Grilled Skirt Steak with Chimichurri Sauce (Keto-Friendly!)
Hi everyone, Tim from BBQ Smarts here, and I’m so happy to have the opportunity to share a recipe on Amber’s site. As you might have guessed, barbecue is my passion. I love to write about grilling, smoking, and outdoor cooking in general, so check out my site or Pinterest if our interests align!
Barbecue season is officially in full swing, and that’s great news for everyone living the low-carb life. There are so many keto-friendly recipes you can make on your grill, and skirt steak with chimichurri sauce might be my personal favorite. This recipe is quick to prepare and has as much flavor as any steak recipe you will find. It’s also super easy to scale up for get-togethers. Let’s dive in!
Give Chimichurri a Try!
Chimichurri is a sauce that’s absolutely bursting with flavor. The garlic and olive oil give it a rich pungency and bitterness, which is balanced by the acid and citrusy brightness of the vinegar and parsley. Unlike a lot of other steak sauces, chimichurri is uncooked, and you can let your food processor do all the heavy lifting. Easy!

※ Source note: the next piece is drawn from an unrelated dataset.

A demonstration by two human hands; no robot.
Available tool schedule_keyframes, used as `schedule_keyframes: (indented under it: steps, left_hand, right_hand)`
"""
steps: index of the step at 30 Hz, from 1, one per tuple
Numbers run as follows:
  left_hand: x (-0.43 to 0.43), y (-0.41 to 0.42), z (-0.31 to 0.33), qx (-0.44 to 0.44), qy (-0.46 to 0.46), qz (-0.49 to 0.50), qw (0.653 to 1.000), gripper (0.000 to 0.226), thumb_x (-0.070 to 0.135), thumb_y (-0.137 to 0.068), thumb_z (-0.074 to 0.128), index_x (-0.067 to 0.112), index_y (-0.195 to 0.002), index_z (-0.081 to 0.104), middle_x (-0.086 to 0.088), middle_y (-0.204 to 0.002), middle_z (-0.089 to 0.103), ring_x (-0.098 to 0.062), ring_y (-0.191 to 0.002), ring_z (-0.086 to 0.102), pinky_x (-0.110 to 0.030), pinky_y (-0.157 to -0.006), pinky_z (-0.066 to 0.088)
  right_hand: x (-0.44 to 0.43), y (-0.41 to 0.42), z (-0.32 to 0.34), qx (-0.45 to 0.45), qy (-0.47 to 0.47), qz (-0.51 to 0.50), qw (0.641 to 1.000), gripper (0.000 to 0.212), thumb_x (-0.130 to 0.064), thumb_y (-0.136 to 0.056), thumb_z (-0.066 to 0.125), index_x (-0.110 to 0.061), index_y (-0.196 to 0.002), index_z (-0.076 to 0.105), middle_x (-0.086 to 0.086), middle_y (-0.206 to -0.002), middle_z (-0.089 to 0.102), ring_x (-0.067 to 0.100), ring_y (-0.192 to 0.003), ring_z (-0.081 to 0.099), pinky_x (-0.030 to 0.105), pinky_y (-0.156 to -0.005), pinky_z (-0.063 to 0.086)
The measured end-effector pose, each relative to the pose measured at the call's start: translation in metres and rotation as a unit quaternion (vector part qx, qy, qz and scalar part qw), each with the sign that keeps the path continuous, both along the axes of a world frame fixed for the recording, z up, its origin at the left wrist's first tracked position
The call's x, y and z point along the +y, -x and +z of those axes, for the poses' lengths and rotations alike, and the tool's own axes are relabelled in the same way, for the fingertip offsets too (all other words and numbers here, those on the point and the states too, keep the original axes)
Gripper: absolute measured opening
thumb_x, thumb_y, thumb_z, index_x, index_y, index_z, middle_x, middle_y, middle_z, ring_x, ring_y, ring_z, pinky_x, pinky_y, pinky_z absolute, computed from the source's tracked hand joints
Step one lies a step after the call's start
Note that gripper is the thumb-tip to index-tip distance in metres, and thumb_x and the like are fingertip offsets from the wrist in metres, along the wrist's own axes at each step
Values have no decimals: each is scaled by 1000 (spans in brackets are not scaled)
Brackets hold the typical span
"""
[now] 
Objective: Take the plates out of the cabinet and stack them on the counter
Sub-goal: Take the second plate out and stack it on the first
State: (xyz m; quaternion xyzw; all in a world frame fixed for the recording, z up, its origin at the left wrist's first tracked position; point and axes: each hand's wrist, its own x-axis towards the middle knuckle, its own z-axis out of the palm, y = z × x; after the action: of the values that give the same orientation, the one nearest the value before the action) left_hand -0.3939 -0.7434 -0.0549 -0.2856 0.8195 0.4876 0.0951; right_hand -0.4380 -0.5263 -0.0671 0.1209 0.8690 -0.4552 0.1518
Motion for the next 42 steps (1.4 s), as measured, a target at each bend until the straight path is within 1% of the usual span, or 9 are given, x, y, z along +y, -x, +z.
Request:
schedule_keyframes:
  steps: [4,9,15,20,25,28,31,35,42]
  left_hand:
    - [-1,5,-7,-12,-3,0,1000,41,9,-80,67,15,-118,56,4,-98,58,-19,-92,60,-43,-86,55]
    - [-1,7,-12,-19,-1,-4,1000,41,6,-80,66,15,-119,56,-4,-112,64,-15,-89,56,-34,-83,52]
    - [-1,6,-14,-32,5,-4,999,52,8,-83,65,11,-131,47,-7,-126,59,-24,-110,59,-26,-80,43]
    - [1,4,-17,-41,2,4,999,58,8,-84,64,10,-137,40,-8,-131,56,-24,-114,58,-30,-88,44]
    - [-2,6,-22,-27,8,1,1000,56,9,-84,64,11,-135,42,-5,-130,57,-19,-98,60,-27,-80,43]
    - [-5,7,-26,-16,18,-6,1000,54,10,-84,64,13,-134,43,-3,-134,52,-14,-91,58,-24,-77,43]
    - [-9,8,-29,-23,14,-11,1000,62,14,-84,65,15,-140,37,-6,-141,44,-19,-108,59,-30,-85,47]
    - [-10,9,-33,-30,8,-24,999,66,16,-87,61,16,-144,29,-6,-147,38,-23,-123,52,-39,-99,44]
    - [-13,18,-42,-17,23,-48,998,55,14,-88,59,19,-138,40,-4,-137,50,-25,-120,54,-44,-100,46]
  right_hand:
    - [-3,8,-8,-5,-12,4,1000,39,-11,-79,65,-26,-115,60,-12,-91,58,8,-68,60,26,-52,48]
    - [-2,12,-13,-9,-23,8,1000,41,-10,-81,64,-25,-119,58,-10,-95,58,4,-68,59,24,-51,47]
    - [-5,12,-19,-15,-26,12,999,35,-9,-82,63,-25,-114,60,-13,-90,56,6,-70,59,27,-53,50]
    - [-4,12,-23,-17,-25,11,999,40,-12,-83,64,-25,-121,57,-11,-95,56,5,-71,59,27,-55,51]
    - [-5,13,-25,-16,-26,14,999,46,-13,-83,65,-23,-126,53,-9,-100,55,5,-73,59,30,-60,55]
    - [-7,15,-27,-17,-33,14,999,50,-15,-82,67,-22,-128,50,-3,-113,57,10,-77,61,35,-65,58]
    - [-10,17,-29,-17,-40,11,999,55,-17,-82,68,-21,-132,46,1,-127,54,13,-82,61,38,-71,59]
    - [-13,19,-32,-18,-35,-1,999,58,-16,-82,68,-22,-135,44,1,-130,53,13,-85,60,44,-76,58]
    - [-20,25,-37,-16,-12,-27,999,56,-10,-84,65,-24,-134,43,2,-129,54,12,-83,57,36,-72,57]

This sauce also allows for a ton of customization, and I’m not very opinionated when it comes to ingredients. Feel free to throw in fresh chili peppers instead of flakes, or substitute lemon juice for vinegar. As long as you have that base of parsley, garlic, and oil, you can take this any direction you want – based on your tastes or just what’s available in your kitchen.
One thing I would encourage you to do is leave some texture in the sauce. I’ve had chimichurri that’s been blended down to essentially a paste, and it’s definitely much more enjoyable (and visually appealing) when it’s more of a minced consistency.

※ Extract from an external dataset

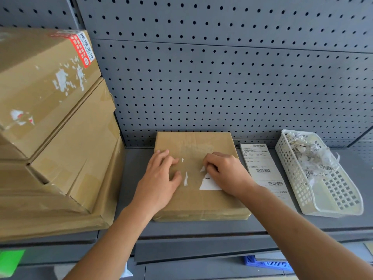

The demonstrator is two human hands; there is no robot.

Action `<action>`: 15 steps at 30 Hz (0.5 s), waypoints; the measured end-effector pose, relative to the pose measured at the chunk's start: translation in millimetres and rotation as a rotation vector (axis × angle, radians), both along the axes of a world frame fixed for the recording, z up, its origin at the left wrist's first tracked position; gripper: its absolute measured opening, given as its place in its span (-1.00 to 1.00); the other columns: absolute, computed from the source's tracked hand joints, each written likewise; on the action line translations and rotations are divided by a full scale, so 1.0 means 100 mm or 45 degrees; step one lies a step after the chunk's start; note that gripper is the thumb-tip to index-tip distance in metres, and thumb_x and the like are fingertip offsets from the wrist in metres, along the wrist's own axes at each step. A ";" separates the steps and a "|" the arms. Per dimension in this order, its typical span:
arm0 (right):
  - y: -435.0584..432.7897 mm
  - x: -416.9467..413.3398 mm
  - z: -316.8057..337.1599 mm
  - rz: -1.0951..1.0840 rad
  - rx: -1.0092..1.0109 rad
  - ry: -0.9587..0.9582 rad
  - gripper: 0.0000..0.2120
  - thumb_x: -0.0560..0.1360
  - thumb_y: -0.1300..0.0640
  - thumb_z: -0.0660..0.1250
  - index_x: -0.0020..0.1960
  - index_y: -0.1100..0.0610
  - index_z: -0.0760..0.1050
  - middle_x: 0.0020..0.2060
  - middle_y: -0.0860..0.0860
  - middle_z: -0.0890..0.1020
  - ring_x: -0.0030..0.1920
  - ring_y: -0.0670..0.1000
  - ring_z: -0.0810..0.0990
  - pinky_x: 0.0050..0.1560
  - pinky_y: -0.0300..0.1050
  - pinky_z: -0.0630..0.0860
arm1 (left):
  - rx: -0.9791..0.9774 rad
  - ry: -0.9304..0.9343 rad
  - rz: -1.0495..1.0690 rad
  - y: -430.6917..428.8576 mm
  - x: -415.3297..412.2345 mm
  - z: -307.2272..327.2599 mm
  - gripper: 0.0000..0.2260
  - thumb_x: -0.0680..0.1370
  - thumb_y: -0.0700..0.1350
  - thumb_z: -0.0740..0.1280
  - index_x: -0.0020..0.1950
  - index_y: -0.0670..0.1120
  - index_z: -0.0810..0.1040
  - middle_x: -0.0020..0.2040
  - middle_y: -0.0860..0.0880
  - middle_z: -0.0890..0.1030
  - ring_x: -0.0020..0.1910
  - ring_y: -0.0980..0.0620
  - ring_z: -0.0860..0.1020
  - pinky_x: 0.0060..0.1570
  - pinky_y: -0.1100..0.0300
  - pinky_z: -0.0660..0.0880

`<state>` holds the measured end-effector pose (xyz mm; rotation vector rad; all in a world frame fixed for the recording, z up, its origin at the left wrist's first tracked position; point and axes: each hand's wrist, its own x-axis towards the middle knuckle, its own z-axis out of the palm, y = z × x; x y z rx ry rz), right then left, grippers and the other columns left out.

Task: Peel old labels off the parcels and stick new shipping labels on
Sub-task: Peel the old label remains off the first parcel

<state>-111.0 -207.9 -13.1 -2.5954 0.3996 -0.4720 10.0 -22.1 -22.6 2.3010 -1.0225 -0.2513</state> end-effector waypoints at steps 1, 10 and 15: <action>0.00 -0.01 0.00 -0.003 0.008 -0.009 -0.81 0.49 0.29 0.19 -0.18 0.06 0.50 -0.29 -0.07 0.54 -0.30 0.03 0.50 -0.25 0.03 0.52 | 0.000 -0.002 -0.002 0.00 0.00 0.00 -0.68 0.66 0.05 0.22 0.41 0.07 0.40 0.58 0.18 0.13 0.59 0.24 -0.10 0.31 -0.01 0.42; 0.00 0.01 0.00 -0.028 0.075 -0.033 -0.77 0.48 0.34 0.23 -0.18 0.08 0.56 -0.29 -0.07 0.59 -0.29 -0.02 0.52 -0.25 0.02 0.51 | 0.008 -0.011 -0.001 0.00 -0.01 0.01 -0.69 0.66 0.05 0.22 0.40 0.07 0.40 0.58 0.19 0.13 0.59 0.26 -0.10 0.22 0.02 0.45; 0.01 0.00 0.01 -0.041 0.126 -0.055 -0.75 0.51 0.33 0.24 -0.11 0.07 0.63 -0.21 -0.12 0.63 -0.22 -0.09 0.56 -0.18 -0.06 0.53 | 0.005 -0.012 0.001 0.00 -0.01 0.01 -0.70 0.66 0.05 0.22 0.39 0.08 0.40 0.58 0.18 0.13 0.59 0.25 -0.09 0.21 0.02 0.47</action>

How to Grill Perfect Skirt Steak
While skirt steak has become more popular in recent years, I still feel it’s underrated. Aside from ribeye, there’s nothing I’d rather grill on a hot summer day. I can admit it’s not the most beautiful cut in the butcher’s display case, but done right it will end up as tender and tasty as any other piece of meat.
The first step toward amazing skirt steak is letting it rise to room temperature, or somewhere close to it. Just add a generous amount of salt and allow it to rest on a rack while making the chimichurri. This is essentially a quick dry brine that will allow the salt to penetrate, and it also means the meat can come up to temperature quicker when grilling.
When you’re ready to get cooking, fire your grill up as hot as possible. I prefer the taste of charcoal, but propane is perfectly fine. Note that it might take a little bit longer to cook your steak on a propane grill, but either way we are talking 2-3 minutes per side. Basically as soon as you’ve got a nice sear, you’re done.
When cutting, pay attention to the grain, which runs across the narrow width of the steak, not with the length. That means you’ll have to cut sections before slicing against the grain. This should make more sense when you’ve got your steak in front of you, but this video (3:23 mark) by Alton Brown will clear up any confusion – and if you watch the whole thing, you can learn about grilling steak directly on charcoal.
(And by the way, flank steak is a wonderful substitute for skirt. However, it’s much more lean, so its flavor doesn’t quite compare to skirt.)
Thanks so much, Tim! I can’t wait to try this! Don’t forget to check out his site BBQ Smarts!
- 2 pounds skirt steak
- 2 cups flat-leaf (Italian) parsley
- 4 cloves garlic
- 1/4 cup chopped shallot
- 1 tablespoon dried oregano
- 1 teaspoon red pepper flakes
- 2/3 cup olive oil
- 1/4 cup vinegar
- Salt and pepper to taste
- Remove the skirt steak from the refrigerator, apply a generous amount of salt, and allow it to sit at room temperature while making the chimichurri.
- Add parsley, garlic, and shallot to food processor and grind to a finely chopped consistency.
- Combine processed ingredients in a bowl with oregano, pepper flakes, olive oil, and vinegar. Mix thoroughly and add salt and pepper to taste. Set aside.
- After allowing skirt steak to come up to room temperature for at least 30 minutes, sear it over a flaming hot grill for 2-3 minutes on each side.
- Allow the meat to rest for 5 minutes and take care to slice against the grain. Serve with a generous amount of chimichurri sauce and enjoy!
Flank steak is a wonderful substitute for skirt. However, it’s much more lean, so its flavor doesn’t quite compare to skirt.